▶ _Instructions for the task_
Whichever lines include the word "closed", copy them as they appear in the data.

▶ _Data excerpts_
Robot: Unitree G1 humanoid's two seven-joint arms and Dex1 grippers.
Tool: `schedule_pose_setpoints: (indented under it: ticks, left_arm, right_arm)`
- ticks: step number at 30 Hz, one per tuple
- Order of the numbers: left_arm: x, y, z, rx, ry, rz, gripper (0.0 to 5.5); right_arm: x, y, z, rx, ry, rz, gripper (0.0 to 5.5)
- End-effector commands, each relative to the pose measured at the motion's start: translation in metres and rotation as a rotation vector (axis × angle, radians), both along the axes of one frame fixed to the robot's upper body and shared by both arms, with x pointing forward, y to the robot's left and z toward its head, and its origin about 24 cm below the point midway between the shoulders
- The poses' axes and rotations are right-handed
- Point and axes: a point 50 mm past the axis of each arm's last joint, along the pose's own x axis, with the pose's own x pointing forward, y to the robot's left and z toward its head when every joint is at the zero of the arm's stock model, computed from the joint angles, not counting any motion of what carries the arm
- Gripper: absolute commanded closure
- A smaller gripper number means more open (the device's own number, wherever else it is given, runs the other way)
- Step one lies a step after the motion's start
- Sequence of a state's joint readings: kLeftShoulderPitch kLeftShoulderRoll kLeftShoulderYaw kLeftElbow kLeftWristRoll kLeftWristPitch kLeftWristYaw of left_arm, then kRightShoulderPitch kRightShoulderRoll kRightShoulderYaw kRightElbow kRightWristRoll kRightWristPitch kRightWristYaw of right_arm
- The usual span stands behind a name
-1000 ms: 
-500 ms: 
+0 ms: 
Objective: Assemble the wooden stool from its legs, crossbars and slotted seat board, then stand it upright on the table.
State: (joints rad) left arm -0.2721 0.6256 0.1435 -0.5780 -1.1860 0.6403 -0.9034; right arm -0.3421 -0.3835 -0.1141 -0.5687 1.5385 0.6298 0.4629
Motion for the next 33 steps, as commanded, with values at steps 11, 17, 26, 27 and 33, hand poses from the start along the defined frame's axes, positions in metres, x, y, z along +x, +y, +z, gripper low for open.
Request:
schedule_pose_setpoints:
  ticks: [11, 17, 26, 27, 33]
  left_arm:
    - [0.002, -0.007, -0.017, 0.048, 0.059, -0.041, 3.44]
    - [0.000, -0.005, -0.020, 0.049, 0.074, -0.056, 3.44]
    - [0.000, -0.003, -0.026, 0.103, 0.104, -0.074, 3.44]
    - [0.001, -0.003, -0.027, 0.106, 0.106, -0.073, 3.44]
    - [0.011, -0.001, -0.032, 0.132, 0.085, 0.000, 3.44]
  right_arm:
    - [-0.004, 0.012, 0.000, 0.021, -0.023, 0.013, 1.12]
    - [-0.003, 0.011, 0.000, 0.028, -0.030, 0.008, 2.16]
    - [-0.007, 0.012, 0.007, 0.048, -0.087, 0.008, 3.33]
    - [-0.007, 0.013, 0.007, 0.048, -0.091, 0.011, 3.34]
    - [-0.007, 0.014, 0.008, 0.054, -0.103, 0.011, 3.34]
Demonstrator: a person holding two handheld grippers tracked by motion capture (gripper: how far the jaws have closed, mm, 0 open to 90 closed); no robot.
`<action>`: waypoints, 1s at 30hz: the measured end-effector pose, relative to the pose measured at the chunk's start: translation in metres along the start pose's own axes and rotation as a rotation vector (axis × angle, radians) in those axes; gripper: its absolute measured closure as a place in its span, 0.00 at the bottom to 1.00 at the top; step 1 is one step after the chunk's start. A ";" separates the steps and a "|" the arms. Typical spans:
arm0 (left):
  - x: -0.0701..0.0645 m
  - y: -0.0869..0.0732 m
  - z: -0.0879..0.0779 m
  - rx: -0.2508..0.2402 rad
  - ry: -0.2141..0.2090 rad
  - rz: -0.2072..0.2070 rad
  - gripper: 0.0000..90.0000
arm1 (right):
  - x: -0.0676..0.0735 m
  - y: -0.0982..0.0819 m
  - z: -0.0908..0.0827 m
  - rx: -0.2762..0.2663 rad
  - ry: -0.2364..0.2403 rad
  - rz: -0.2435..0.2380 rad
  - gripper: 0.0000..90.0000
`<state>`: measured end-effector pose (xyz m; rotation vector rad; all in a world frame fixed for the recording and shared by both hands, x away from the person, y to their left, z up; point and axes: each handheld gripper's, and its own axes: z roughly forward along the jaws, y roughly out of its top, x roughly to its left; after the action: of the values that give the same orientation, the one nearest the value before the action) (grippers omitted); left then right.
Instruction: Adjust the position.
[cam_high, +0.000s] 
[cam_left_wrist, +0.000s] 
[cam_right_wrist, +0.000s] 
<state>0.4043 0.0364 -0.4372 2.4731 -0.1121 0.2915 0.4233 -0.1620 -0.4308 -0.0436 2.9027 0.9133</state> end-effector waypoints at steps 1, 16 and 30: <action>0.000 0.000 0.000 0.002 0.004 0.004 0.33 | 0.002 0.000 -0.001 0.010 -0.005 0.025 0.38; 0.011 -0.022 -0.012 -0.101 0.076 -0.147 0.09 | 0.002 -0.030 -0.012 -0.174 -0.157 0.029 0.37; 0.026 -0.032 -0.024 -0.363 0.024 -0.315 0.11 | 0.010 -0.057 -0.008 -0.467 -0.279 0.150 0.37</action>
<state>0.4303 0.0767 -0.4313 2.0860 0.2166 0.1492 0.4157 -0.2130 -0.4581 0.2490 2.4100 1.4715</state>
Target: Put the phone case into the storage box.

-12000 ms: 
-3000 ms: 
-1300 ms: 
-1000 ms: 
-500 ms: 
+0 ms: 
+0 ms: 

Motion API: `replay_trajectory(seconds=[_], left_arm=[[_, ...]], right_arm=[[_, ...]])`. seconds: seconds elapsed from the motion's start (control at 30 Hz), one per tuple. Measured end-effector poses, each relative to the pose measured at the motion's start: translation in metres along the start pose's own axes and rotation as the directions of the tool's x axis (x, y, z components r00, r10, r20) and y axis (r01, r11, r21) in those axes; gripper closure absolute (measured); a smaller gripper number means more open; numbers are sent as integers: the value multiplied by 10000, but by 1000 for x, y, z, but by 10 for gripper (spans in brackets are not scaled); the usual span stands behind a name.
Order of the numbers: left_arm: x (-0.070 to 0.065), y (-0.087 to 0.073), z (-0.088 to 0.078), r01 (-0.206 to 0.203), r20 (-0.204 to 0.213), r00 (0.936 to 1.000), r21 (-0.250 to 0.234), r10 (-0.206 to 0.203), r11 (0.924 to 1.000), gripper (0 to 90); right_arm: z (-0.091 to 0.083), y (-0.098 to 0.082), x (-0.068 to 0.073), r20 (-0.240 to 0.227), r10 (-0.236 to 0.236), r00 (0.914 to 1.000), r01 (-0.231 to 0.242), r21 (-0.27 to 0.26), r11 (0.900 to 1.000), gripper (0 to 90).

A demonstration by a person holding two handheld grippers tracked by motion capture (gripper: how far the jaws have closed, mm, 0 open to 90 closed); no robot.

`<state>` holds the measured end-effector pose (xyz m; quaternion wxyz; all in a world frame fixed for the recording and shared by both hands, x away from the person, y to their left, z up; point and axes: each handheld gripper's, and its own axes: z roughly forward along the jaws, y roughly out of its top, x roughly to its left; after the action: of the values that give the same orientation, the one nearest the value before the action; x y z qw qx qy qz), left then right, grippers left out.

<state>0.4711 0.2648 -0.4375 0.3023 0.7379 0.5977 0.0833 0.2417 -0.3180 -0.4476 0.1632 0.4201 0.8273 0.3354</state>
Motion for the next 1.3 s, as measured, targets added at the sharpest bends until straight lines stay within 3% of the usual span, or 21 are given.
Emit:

▶ _Completed task_
Demonstrator: a person holding two handheld grippers tracked by motion capture (gripper: how far the jaws have closed, mm, 0 open to 90 closed); no robot.
A demonstration by a person holding two handheld grippers tracked by motion capture (gripper: how far the jaws have closed, mm, 0 open to 90 closed); no robot.

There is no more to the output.